SPELLBOOK – “Deadly Charms”
By Colonel Angus
What comes around goes around. Heavy metal is constantly evolving and I think it may have gone to its most extreme limits already. I used to think that VENOM and SLAYER were as far as it could go and then along came the Swedish Death Metal crew and they proved me wrong. Since you can’t take it more extreme, bands are starting to take elements of older genres within metal and trying to form a new brand.
SPELLBOOK is one of those bands that is going the retro route with an updated sound. They are taking their cues from early BLACK SABBATH (Ozzy era) with a little 70’s prog thrown in good measure. I have to say that I wasn’t quite convinced on the first spin but after a few more plays, I found myself tapping my foot along with tunes and started to revisit certain tracks. As I got more engrossed in “Deadly Charms”, I found myself going back and listening to the whole disk very often. It truly grew on me and even as I write this review, I still find new sounds within the music that while familiar, continues to grow my enjoyment of the whole affair.
Things start off with a piano intro called “1928” that gives the album a spooky start but the real meat of the record starts with the second track “Rehmeyer’s Hollow”. Although the subject matter is about a murder of a Pennsylvania witch doctor back in (you guessed it) 1928, the track itself has a great SABBATH sound that bounces along. It melds that SABBATH doom riffing along with a little bit of prog in the middle to keep things interesting. “Goddess” sounds more updated and less steeping in the 70s but still maintains that riff heavy undertone that is found throughout “Deadly Charms”. “Pandemonium” on the other hand starts off with a very IRON MAIDEN galloping bass line but quick evolves into another 70s riff monster. It reminds me of something SABBATH would have included on “Sabotage”. Next up we get a NWOBHM type track that has some female vocals which elevates “Her Spectral Armies”. The addition of those vocals adds another dimension to an already melodic hook-ridden record. There is some great guitar work as well and although it is one of the slower tracks on offer here, it is one that should not be skipped.

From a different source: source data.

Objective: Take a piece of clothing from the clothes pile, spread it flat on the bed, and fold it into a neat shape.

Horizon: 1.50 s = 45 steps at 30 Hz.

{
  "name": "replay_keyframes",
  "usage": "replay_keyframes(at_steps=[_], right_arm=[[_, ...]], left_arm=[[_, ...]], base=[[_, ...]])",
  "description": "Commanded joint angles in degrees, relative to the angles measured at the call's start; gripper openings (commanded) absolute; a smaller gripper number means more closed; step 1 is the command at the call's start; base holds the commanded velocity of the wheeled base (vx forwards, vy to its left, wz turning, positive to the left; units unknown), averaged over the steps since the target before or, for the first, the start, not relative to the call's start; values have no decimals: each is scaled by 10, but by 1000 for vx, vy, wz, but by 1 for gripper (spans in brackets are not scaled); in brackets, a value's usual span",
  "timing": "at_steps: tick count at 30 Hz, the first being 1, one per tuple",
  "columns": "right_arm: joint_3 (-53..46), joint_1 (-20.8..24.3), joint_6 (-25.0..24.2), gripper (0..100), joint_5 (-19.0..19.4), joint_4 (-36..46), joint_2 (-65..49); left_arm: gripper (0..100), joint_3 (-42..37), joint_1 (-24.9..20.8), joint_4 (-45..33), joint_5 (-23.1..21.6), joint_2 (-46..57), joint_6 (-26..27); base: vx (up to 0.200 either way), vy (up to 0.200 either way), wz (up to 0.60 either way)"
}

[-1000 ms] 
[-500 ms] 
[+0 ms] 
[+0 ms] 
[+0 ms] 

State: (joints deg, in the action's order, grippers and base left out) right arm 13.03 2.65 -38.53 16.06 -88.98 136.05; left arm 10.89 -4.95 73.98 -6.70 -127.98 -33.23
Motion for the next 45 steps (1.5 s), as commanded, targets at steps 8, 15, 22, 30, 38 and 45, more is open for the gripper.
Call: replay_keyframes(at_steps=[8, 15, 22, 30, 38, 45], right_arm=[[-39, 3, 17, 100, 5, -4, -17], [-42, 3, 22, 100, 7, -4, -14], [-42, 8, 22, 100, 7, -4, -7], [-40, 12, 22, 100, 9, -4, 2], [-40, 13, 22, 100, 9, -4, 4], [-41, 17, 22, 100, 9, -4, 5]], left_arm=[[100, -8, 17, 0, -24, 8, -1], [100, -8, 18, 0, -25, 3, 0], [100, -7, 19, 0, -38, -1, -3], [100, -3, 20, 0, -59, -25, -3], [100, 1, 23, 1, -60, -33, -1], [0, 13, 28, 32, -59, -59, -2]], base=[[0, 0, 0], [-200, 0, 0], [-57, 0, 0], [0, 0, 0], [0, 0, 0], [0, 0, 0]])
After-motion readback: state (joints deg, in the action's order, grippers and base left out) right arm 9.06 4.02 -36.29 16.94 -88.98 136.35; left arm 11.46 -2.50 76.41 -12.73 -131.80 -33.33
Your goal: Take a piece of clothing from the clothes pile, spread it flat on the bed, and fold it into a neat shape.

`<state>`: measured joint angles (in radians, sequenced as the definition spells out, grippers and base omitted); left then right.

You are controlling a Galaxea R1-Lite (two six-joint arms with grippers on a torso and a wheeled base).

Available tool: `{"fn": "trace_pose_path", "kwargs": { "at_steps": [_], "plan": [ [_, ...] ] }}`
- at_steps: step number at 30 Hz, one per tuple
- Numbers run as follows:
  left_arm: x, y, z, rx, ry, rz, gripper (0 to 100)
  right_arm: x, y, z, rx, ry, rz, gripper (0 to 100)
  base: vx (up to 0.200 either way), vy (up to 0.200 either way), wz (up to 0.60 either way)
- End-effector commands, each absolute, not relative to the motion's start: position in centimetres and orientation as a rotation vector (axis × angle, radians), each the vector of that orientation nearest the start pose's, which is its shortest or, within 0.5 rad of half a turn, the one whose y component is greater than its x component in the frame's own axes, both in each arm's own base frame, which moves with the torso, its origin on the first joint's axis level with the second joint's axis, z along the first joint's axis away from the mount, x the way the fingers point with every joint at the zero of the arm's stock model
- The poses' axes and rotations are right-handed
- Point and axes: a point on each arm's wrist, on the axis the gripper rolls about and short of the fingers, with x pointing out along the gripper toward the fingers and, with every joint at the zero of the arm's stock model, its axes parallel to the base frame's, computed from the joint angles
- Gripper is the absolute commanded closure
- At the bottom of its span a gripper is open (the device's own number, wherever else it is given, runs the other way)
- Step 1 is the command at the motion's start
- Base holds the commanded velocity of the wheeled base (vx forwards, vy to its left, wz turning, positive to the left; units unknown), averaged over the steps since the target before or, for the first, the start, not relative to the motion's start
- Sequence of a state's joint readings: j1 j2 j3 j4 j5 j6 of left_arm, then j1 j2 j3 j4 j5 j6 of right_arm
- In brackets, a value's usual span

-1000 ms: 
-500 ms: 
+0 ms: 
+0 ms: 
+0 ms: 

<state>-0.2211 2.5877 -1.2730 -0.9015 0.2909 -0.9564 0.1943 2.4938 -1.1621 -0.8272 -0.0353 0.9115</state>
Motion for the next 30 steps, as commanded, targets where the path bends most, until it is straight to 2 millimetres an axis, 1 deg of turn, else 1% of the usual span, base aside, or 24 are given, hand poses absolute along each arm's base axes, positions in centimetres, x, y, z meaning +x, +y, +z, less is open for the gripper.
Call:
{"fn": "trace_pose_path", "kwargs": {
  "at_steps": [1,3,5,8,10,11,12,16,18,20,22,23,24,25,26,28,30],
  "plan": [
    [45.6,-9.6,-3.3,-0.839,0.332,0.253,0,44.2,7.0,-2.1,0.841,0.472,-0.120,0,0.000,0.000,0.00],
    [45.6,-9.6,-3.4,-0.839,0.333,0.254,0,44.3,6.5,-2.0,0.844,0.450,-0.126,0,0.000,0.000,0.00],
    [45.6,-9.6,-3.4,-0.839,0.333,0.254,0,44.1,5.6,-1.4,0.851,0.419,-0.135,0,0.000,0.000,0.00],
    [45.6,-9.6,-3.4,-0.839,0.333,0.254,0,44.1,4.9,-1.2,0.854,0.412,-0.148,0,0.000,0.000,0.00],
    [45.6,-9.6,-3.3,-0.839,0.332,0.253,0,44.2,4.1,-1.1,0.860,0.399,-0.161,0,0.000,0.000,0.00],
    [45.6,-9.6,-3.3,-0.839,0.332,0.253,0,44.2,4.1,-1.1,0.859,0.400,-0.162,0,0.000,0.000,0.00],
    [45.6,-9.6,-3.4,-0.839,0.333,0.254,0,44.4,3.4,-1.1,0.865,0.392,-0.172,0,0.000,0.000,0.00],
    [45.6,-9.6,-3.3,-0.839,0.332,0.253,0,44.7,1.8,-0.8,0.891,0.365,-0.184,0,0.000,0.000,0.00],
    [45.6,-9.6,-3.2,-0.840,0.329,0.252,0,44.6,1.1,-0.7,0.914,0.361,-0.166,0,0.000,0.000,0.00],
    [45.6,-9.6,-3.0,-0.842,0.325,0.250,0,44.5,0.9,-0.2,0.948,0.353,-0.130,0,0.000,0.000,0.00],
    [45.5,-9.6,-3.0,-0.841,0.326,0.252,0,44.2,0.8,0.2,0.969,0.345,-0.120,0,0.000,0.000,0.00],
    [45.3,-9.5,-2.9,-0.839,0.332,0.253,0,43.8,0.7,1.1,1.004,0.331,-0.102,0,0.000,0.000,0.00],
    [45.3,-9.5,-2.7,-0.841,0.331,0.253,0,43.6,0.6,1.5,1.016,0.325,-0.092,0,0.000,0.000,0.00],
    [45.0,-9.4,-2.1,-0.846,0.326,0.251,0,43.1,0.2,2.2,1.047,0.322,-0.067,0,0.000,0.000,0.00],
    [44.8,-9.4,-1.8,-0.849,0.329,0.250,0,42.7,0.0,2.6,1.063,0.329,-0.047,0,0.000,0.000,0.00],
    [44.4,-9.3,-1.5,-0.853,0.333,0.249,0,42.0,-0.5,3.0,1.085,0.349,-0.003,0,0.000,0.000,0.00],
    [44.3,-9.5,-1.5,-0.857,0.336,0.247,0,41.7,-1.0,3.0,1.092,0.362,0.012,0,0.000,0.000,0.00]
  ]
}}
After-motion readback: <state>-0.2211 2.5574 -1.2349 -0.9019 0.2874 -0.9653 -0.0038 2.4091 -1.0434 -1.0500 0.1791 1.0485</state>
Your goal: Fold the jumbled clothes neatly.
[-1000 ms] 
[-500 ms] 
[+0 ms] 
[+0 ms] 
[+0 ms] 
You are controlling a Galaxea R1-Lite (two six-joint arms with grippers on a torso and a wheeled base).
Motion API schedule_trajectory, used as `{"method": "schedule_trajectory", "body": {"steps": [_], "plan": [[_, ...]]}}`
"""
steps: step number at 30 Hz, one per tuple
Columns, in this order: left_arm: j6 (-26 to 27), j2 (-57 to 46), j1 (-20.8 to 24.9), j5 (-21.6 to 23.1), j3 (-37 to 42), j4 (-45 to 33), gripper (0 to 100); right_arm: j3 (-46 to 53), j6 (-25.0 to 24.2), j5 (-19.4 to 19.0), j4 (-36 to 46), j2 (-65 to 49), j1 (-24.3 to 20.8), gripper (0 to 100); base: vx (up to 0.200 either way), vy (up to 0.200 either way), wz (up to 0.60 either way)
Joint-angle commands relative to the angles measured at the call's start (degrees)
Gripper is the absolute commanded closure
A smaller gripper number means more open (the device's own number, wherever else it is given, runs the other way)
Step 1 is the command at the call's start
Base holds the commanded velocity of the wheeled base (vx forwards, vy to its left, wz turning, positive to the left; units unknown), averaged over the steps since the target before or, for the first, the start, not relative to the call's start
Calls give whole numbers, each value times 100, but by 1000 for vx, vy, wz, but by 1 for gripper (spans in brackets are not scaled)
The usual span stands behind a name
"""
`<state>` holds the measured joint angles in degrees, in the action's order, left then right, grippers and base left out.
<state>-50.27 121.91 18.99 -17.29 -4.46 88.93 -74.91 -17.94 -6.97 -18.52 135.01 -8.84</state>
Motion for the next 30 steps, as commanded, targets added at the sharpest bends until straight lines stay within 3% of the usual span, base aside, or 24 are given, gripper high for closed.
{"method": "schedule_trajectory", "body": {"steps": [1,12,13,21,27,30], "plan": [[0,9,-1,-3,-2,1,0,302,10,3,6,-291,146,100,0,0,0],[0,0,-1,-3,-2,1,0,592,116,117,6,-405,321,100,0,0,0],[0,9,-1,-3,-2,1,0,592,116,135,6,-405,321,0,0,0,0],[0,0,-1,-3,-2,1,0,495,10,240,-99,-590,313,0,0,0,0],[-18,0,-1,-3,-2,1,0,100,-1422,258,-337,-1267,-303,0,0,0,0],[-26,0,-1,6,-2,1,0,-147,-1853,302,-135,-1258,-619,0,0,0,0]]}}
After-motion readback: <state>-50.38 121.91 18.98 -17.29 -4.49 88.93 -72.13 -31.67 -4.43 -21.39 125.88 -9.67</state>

Following on the heels of that song is another tune that follows the same playbook as the second tune. “The Witch of Riley Creek” goes back to historical references of witch trials and doom riffing. This one doesn’t add any prog elements but it no less as potent and seems to go by so quickly that you want to repeat the track right away. There are even parts where singer Nate Tyson does a great Bon Scott vocal. The title track keeps up with that 70s vibe but with some great heavy riffing but at the end of the day, this is the tune that I revisit the least. Not a bad song but when surrounded by the other tracks, this one falls a little short in my book. “Night of the Doppelganger” is another eclectic track that really strands out. At over 7 minutes long, it starts off as a SABBATH-y tune so much so that midway through, it reminded me of “Electric Funeral” but as soon as that part finishes, we are treated to some great guitar work that has all the hallmarks of the great NWOBHM twin guitar attacks. The record ends with another tune that is odd when compared to the others but somehow it fits when listening to the album as a whole. “Out For Blood” does give me the “Sabotage” feel where you can feel the band spreading their wings a little to look for other sounds while still keeping things heavy and based on “the riffs”. Well, there you have it, 9 tracks of solid uncompromising doom metal with little pieces of prog and NWOBHM trown in for good measure.
I have not heard of this Pennsylvania band before but I’m glad we crossed paths. Nate Tyson is quite the singer with an Ozzy sounding vocal style that, as mentioned earlier, has a tinge of Bon Scott. Just like every riff heavy doom metal band out there, you need a solid rhythm section and Seibert Lowe Jr (Bass) and Nick Zinn (Drums) lay the foundation for all the other instruments to build upon. And just like Geezer Butler and Bill Ward, these guys have some swing in their performance that rises beyond just bass and drums. New members Patrick “Patty” Benton and Les Yarde provide the crucial twin guitar attack. Their hook laden riffs and solos elevate “Deadly Charms” beyond just a doomy Sabbath wanna-be band. They managed to take something old and make it fresh again. Since this is a new band in my orbit, I can’t compare this record to their previous release from a couple of years ago but based on “Deadly Charms”, they have touched on a winning formula and I hope they get the chance to tour because the metal community needs more bands like SPELLBOOK.